Before there was Gallup or Real Clear Politics, newspapers covered races in part by reporting the odds that betting firms put on candidates like Woodrow Wilson, whom bookmakers correctly pegged as the likely winner in 1916. Some states started banning the practice because it was viewed as “unseemly” says David Schwartz, director of the Center for Gaming Research at the University of Nevada at Las Vegas. “It was seen as people making money off of democracy.” And, he says, it was easy for an opponent to make the argument that inside information would be a great risk.

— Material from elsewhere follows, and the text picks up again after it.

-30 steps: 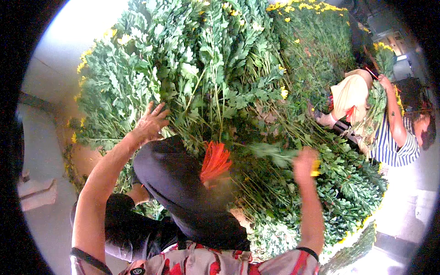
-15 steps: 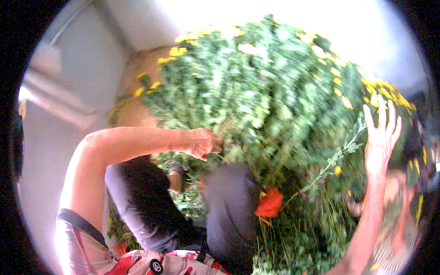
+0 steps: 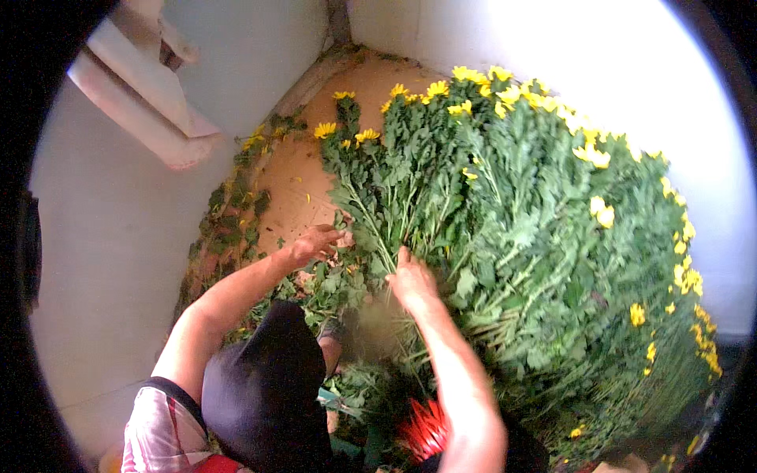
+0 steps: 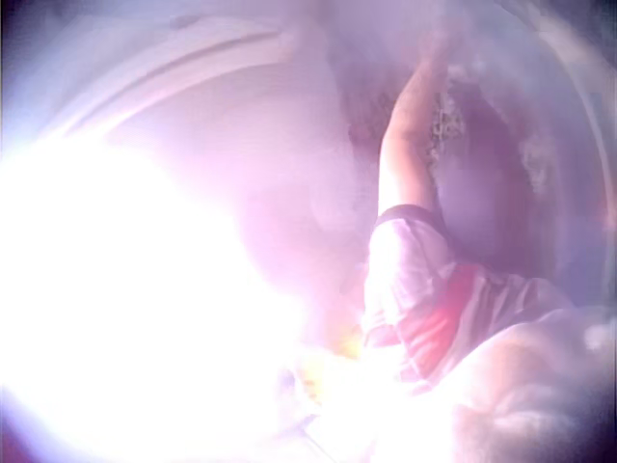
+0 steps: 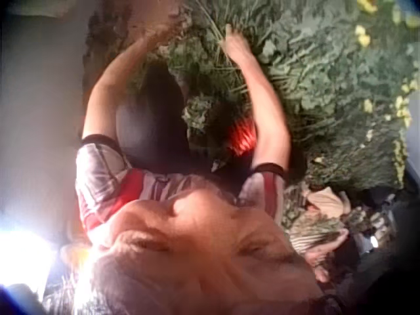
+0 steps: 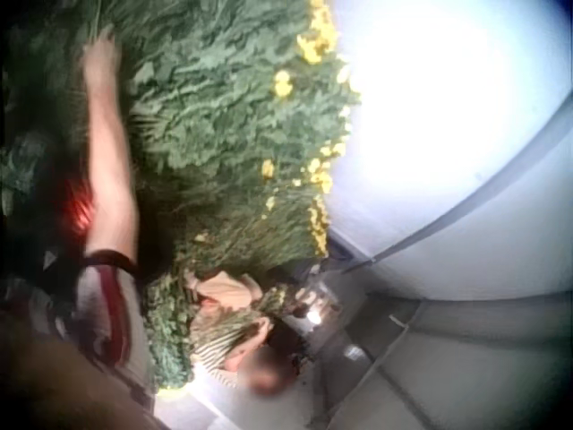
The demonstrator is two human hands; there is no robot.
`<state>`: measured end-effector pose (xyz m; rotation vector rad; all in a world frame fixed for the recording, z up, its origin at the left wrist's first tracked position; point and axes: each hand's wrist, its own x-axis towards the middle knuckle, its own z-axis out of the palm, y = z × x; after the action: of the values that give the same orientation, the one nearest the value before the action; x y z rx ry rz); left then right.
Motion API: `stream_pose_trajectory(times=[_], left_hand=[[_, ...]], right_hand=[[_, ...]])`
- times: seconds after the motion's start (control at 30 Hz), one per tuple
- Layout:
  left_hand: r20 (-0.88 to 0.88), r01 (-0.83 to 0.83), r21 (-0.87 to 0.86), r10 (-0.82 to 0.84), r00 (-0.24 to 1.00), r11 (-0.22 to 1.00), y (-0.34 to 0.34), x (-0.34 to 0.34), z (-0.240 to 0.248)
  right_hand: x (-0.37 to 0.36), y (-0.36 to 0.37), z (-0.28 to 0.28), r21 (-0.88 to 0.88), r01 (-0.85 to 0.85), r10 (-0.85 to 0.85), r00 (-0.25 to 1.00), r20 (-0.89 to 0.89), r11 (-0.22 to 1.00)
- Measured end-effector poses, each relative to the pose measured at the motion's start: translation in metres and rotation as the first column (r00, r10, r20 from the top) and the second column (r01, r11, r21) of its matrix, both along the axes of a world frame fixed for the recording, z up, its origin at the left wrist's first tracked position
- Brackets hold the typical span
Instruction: The person picks up yellow flowers from a pile on the floor, arranges them into a bunch, and secures the bunch with a red rubber band.
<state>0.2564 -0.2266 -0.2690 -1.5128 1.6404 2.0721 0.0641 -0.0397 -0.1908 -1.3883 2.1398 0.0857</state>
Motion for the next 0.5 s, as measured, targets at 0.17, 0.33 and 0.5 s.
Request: stream_pose_trajectory(times=[0.17, 0.33, 0.5], left_hand=[[-0.047, -0.086, -0.457, 0.072, 0.996, 0.885, -0.010, 0.023, -0.084], [-0.284, -0.609, -0.049, 0.574, 0.768, 0.792, -0.079, 0.028, -0.048], [-0.141, -0.509, 0.012, 0.506, 0.851, 0.861, -0.115, -0.004, -0.055]], right_hand=[[0.127, -0.044, -0.075, -0.200, -0.153, 0.223, 0.892, 0.394, 0.968], [0.105, -0.108, -0.079, -0.518, -0.020, 0.204, 0.931, 0.301, 0.855], [0.012, -0.174, -0.119, -0.229, 0.303, -0.268, 0.948, 0.169, 0.925]])
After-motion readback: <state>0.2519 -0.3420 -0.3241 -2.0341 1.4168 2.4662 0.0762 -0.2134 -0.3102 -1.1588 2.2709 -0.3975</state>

Segerblom says “the time has come” for a reversal because gambling is becoming more “socially acceptable,” particularly through efforts to legalize online gaming and expand practices like sports betting. He also sees it as leveling a playing field: during previous elections, people outside the U.S. have placed millions on American presidential contests through outfits such as Ireland-based Intrade, a firm which recently shuttered after an audit discovered financial irregularities. “If they can bet on our election in England,” Segerblom says, “then there’s no reason why we couldn’t bet on our election in the United States.”
Segerblom, a Democrat and chair of the state Judiciary Committee, makes a financial argument, too. “Any time people make a bet, Nevada makes money,” he says. However, as Schwartz points out, the additional revenue for this type of betting would likely be the equivalent of adding some new slot machines at Treasure Island. Nevada’s wins from sports betting is about 1% of the total in a given year–$170 million of $10.9 billion in 2012—and Schwartz predicts betting on elections would be a “tiny” subset of that 1%. “We’re not talking about anything approaching even an average NFL Sunday,” he says. Segerblom admits that political bets wouldn’t exactly “fund the state budget.”
The more central upside for Nevada may actually be the novelty factor, the fact that passing this bill would expand this list of things people are only allowed to do in Las Vegas. “It adds a little cache to Nevada because of all the gambling opportunities that are out there now.” Segerblom says. “It never hurts to remind people that we’re the capital of gaming.” He dismisses concerns that politicians could throw elections, saying that bettors watch such markets too closely for shenanigans to get by everyone.
The bill must first pass a committee vote, before being assessed by the legislature’s two chambers and the Governor. Segerblom says the most important approval will come from the industry itself: phone calls from the bigwigs at Caesar’s Palace and the MGM Grand, who have not yet weighed in on the wisdom of his proposal.
Left unstated is the potential psychological impact for voters that would come from making money from democratic participation. “It speaks to the development of politics as a spectator sport. It’s almost the way people would follow their favorite teams,” says Schwartz. “They seem to be picking sides … as opposed to soberly evaluating candidates and their platforms.”